Same with my biceps. It got 'thicker' when I started to focus on the brachialis. And my chest got flatter when I worked the incline bench more often. Also, my front delts are very big, my medial delts are pretty big, but my rear delts are lacking. My middle and lower traps are also way more developed than my upper traps. Etc etc.

I've no idea how it can be done scientifically, but from my experience you can shape a muscle (a bit at least). Maybe it's an illusion or some coincidence in the growth pattern of my muscles, but I don't think so.


----------



## assassin (Oct 14, 2006)

you all need to read the stickies again... 


lol ..j/k


----------



## assassin (Oct 14, 2006)

Witchblade said:


> I know. That's what all the science says and I believe it.
> 
> Yet my (and that of many others I know) experience tells me you cán shape a muscle to a certain degree. Some examples: I've done a lot of crunching in one program and my 'upper' abs were solid, but my 'lower' abs were pretty mediocre. Then I started doing leg raises and the difference disappeared.
> 
> ...




change in  body fat percentage could have a big effect .....as you can't change muscles shape ...


----------



## viet_jon (Oct 14, 2006)

I know it goes against science but i agree with witchblade. In a way, you can shape your muscles. 

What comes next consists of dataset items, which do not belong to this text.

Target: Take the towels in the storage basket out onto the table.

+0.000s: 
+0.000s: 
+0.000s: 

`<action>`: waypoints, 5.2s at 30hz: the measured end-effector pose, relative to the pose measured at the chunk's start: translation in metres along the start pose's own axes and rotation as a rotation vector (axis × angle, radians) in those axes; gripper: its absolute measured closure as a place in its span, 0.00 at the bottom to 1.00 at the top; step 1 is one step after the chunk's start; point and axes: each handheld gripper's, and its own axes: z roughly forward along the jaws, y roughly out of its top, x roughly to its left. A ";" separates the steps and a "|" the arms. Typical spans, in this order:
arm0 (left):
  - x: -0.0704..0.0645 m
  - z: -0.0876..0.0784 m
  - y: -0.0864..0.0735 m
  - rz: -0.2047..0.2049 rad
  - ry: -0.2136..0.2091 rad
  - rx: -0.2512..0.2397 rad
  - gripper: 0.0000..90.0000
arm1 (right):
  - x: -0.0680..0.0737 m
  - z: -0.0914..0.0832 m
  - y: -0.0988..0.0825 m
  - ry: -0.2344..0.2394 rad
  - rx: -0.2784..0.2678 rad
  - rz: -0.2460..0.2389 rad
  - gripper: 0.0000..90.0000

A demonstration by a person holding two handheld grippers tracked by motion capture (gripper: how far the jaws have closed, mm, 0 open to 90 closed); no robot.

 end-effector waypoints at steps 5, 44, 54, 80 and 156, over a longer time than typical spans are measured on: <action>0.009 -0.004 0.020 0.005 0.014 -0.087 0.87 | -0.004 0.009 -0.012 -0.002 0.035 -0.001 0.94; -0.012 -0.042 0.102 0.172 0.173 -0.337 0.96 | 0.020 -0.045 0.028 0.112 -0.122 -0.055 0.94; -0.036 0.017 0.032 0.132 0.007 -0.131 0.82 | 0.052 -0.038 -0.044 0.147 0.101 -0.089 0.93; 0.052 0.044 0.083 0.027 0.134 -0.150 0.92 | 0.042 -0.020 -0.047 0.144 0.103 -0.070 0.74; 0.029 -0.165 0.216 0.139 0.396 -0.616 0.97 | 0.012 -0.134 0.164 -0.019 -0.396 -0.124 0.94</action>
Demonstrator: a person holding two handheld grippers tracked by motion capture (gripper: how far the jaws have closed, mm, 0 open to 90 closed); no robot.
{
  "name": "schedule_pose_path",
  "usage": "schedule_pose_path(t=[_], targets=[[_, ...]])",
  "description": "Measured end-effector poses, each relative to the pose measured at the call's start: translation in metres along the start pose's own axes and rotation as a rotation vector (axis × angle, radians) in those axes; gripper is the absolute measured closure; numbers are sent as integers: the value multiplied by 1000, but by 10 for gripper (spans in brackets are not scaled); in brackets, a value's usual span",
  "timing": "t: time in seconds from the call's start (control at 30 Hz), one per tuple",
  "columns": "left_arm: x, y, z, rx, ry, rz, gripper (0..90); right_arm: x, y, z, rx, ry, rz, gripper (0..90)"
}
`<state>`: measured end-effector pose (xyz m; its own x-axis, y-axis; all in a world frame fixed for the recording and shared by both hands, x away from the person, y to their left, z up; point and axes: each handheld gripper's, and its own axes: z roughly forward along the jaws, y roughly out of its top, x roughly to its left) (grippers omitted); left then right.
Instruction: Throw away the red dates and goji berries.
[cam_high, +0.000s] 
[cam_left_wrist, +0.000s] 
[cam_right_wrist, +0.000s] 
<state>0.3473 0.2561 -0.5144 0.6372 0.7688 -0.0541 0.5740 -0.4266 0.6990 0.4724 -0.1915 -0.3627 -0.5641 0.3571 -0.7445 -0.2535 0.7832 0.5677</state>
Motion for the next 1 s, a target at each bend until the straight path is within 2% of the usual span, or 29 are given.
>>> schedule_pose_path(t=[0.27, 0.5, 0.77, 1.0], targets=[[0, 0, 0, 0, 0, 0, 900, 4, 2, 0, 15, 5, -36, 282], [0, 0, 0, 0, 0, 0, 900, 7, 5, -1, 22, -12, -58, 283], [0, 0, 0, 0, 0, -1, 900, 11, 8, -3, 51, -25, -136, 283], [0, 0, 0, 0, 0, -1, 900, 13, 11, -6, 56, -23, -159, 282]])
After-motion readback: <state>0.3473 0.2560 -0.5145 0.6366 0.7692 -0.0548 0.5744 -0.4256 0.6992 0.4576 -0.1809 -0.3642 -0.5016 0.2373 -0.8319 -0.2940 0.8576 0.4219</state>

I had a hard time developing my pecs, then I eventually figured out how to squeeze them during the lifts. But only the lower part of my pecs we're getting big, but the upper's still looked the same. So I figure if I concentrate on squeezing my upper pecs, they'll start getting bigger. 

It's working!!!


----------



## assassin (Oct 14, 2006)

viet_jon said:


> I know it goes against science but i agree with witchblade. In a way, you can shape your muscles.
> 
> I had a hard time developing my pecs, then I eventually figured out how to squeeze them during the lifts. But only the lower part of my pecs we're getting big, but the upper's still looked the same. So I figure if I concentrate on squeezing my upper pecs, they'll start getting bigger.
> 
> It's working!!!



http://www.exrx.net/Muscles/PectoralisClavicular.html

there is already an upper pec so you are not changing the shape of muscles you are just building a new muscle...


----------



## PWGriffin (Oct 14, 2006)

viet_jon said:


> I know it goes against science but i agree with witchblade. In a way, you can shape your muscles.
> 
> I had a hard time developing my pecs, then I eventually figured out how to squeeze them during the lifts. But only the lower part of my pecs we're getting big, but the upper's still looked the same. So I figure if I concentrate on squeezing my upper pecs, they'll start getting bigger.
> 
> It's working!!!



There's no "upper" pec to squeeze lol!  

The sternal head of the pec makes up most of what you would consider the "upper" portion if you look at an anatomical chart.


----------



## GFR (Oct 14, 2006)

assassin said:


> http://www.exrx.net/Muscles/PectoralisClavicular.html
> 
> there is already an upper pec so you are not changing the shape of muscles you are just building a new muscle...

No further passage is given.